Soirée Jura
Restaurant Madame Hu, Hamburg
Tasted May 1, 2014 by octopussy with 668 views
Introduction
I don't remember which bottle it was that got me into Jura wines, but I still remember that it was the first bottle that got me hooked and that it isn't that long ago. Sometime last year, I read that Wink Lorch, a British wine journalist, plans to write a book about the Jura and to finance it via "Kickstarter". After discussing with some friends, I decided to contribute to the financing and discussed with Wink whether she could also do the guided Jura tasting that was the reward for contributing a certain amount in Hamburg. It worked out.

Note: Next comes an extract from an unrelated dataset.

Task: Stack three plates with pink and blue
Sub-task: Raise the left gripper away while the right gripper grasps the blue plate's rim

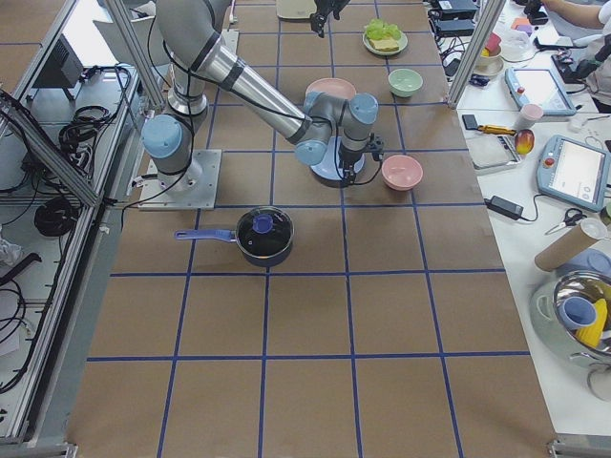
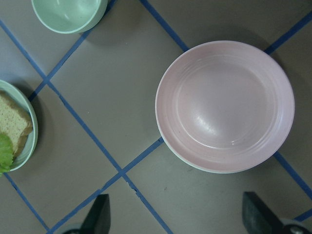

This year in March, Wink's book came out (ahead of schedule). It's a wonderful book with lots of information, fascinating portraits of vignerons and their families and great photos and all of that written in a modest and calm style that leaves out any hyperbole and absolutism. It can be ordered via Wink's own website.
We had organized the tasting for the first of May, worker's day and the date for several revolutionary, anti-imperialist manifestations happening just a few hundred meters from the restaurant where we held the tasting. At least, we were well protected by some fierce-looking, armed police-men that waited in front of the police station right next to the restaurant. Kit Hu, owner of and cook at Madame Hu, the restaurant we held the tasting, had prepared a tasting menu with seven small dishes that I had only very roughly discussed with her in advance.
Wink had brought some bottles from the Jura, I contributed the rest of the bottles from my cellar. We had all types of wine: Crémant du Jura, Poulsard, Trousseau, non-oxidative Savagnins and Chardonnays, oxidative Chardonnays and Savagnins, Vin Jaunes, Vin de Paille and Macvin du Jura. We had opened the wines in the late afternoon and chilled none of the wines. In the restaurant, we briefly chilled the red wines and the dessert wines, but left the rest at around 12-15° C serviert. We served the wines in flights of 2 wines and had some food with each flight.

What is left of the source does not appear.